Two years later, in May, they are releasing their follow up, ULLAGES, a record that takes a step back in pace from their first and instead retains a notably contemplative tone for a band that have spent little time elsewhere than on a stage for two years.

From earlier songs released, such as ‘Lemontrees’ and ‘My Life in Rewind’, on the surface level it may appear like an entirely new direction for the band, like if Magazine had morphed into the Smiths in the space of one album to the next but further listening will see the connecting link, the deeper sense of evolution the band are reaching for.

Lead singer George Mitchell talks us through the band’s latest album. They appear at Reading & Leeds Festival, Liverpool International Festival of Psychedelia and play an intimate date at The Ferrett in Preston in September among others in the coming months.   

How do you feel the band have evolved from your first album? What do you think separates the new material from earlier stuff and at the same time what would you say connects it? 

I feel we have evolved our overall song craftsmanship in comparison to album one. The first album was all about stating an emotion in its full complexities without taking our feet off the accelerator.

It was about creating a record that was a mirror-image of our live show at that exact period in our lives - non-stop and very full on. The new material differs from the first album in a number of ways with pace being one of them, as the first album was strictly 4/4 beats we wanted the second album to venture into different time signatures.

Sonically on ULLAGES we were more fixated on the idea of creating beauty in our music more than the speed-ridden, harsh forces of album number one.

Lyrically, ULLAGES is more advanced exploring varied subjects inspired by various themes like social mentalities to contemporary artists. I feel the connection between these records is our ability to capture and marriage melody and energy into one.

How much of a focus/discussion point was texture on this record? It feels like a very rich and dense record - what were some of the desires, sonically speaking, on this record?  

We were extremely focussed on portraying arrays of textures from the word go on this record. The last album had some great qualities to it, but was always leaning towards the heavier, brash side of the spectrum.

We felt we should display all ends of the spectrum on this record, harsh to soft, thick and thin, and I feel we have achieved that. We wanted the textures to represent emotions in a see-saw effect, enabling the listener to be up and down throughout the album.

The first album openly dealt with some issues around things like anxiety, has a steady period of touring and being on stage aided this at all?

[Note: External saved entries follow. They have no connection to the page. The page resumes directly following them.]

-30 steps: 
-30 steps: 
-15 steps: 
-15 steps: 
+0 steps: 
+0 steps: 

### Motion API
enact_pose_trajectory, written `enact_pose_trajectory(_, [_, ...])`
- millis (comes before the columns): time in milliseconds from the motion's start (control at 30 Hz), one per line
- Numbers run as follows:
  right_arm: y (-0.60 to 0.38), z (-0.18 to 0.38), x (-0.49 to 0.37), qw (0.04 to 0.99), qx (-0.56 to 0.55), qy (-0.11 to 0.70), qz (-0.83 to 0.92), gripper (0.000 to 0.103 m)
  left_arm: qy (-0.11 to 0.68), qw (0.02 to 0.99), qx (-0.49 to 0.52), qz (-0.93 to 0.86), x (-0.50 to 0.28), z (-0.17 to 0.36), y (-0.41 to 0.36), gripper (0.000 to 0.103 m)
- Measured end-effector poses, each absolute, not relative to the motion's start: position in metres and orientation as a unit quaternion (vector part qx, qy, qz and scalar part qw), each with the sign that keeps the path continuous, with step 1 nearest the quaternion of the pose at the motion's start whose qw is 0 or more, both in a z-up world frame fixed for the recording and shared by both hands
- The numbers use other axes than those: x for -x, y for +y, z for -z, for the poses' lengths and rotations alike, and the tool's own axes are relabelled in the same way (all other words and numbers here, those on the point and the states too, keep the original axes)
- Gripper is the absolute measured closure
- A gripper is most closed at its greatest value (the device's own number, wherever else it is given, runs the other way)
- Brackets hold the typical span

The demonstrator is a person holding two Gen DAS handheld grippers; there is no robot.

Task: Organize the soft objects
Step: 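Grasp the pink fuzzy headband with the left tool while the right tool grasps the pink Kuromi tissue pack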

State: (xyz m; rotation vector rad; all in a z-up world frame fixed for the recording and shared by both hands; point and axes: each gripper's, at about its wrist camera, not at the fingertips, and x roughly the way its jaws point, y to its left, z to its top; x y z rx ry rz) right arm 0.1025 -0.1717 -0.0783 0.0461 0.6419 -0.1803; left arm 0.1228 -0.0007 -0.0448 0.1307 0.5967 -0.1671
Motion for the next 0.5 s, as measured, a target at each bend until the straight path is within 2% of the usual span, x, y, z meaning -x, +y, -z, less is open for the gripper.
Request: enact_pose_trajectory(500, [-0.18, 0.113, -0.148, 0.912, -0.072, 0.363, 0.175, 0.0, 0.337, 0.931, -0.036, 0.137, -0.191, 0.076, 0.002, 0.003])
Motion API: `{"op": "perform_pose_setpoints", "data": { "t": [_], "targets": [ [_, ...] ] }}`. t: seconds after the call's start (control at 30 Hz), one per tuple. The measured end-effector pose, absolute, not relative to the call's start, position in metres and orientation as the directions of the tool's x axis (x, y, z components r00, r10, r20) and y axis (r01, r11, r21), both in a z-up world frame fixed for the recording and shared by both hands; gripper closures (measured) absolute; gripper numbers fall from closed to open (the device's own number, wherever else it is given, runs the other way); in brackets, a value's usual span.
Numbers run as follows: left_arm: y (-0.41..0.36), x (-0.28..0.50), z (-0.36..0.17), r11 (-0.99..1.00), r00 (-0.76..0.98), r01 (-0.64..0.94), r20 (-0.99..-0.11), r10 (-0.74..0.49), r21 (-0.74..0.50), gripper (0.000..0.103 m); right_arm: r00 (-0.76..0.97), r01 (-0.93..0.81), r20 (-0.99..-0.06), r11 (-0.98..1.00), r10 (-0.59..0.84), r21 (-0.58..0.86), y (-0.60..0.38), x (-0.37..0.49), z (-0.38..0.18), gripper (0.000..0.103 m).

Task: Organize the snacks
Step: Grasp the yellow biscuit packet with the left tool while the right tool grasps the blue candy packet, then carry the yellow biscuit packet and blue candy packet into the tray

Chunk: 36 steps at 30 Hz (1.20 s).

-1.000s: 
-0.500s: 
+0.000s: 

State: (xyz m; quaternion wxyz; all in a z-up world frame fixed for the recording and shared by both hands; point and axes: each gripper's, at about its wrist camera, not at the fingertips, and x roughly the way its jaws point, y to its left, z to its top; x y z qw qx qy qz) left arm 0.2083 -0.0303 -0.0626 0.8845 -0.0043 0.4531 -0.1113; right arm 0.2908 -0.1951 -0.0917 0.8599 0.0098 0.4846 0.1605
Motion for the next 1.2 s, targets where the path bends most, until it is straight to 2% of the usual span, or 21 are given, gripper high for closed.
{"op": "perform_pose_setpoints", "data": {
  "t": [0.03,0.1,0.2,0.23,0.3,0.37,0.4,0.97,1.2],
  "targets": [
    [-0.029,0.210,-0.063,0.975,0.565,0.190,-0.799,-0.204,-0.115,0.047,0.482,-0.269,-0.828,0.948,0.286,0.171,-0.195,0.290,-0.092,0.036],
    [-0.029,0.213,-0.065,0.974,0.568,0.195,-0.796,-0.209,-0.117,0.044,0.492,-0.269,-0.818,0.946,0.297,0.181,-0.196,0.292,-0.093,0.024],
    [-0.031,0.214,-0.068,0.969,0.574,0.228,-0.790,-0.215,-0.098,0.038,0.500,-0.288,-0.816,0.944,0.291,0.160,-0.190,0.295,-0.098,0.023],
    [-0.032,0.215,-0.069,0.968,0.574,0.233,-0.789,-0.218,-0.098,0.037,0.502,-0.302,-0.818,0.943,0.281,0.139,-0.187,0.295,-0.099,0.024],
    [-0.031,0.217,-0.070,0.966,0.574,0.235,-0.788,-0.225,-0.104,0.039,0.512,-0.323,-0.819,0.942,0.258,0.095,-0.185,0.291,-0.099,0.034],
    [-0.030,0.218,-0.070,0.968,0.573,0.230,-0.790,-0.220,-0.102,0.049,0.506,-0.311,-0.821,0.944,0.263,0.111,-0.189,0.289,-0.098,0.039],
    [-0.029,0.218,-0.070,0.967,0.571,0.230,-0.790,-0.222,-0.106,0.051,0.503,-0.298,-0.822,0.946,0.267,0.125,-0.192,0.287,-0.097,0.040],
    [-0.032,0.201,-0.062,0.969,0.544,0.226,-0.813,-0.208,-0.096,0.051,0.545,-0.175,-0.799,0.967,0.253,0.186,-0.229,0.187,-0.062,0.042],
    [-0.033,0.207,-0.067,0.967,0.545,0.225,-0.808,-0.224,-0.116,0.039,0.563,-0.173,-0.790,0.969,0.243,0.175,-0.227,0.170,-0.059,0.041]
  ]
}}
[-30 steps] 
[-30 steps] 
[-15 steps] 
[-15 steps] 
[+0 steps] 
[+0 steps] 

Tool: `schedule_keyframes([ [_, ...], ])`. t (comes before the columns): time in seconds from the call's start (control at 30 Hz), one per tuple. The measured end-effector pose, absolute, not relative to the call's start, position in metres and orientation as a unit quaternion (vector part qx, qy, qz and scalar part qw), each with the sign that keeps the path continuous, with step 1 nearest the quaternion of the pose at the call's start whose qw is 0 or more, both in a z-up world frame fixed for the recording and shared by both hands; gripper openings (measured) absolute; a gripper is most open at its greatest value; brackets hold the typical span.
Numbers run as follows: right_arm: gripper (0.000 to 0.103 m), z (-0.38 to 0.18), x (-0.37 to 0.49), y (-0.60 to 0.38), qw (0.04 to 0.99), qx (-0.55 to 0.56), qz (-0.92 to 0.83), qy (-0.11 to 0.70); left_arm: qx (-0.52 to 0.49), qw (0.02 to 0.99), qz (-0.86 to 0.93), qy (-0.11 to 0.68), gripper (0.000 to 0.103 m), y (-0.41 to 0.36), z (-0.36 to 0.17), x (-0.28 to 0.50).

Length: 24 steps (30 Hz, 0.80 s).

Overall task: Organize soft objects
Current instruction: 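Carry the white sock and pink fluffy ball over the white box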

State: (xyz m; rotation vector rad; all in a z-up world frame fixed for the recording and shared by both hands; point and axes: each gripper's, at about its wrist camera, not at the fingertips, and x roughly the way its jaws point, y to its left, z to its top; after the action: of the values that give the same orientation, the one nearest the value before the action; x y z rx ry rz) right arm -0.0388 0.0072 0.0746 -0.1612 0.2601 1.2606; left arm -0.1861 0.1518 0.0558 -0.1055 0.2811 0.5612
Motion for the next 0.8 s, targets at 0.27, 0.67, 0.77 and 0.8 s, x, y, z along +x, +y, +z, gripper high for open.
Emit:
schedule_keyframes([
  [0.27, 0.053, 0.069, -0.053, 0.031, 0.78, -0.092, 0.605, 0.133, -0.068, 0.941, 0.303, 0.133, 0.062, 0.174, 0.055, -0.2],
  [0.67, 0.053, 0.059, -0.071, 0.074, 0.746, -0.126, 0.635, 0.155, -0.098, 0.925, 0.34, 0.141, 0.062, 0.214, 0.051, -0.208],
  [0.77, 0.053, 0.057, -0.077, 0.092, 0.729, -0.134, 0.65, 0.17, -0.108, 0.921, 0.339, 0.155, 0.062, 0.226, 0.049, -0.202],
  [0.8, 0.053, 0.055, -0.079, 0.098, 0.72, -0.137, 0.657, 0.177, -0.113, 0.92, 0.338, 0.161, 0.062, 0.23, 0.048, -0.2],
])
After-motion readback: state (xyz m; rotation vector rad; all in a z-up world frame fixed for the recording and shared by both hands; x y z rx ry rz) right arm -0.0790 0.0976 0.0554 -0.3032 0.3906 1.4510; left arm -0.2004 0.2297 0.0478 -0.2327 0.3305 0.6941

Do you feel more confident or comfortable now?  

Suffering from anxiety is something that I will have to live with for the rest of my days. A lot of the first albums lyrics were about the complexities of the common mental health issue and also an exploration into trying to understand why it was occurring not only to me, but also my generation.

It’s an on-going issue that isn’t really resolved by going on tour or putting a plaster on it, as you say. But, I do feel I have more clarity on the issue now than in 2013.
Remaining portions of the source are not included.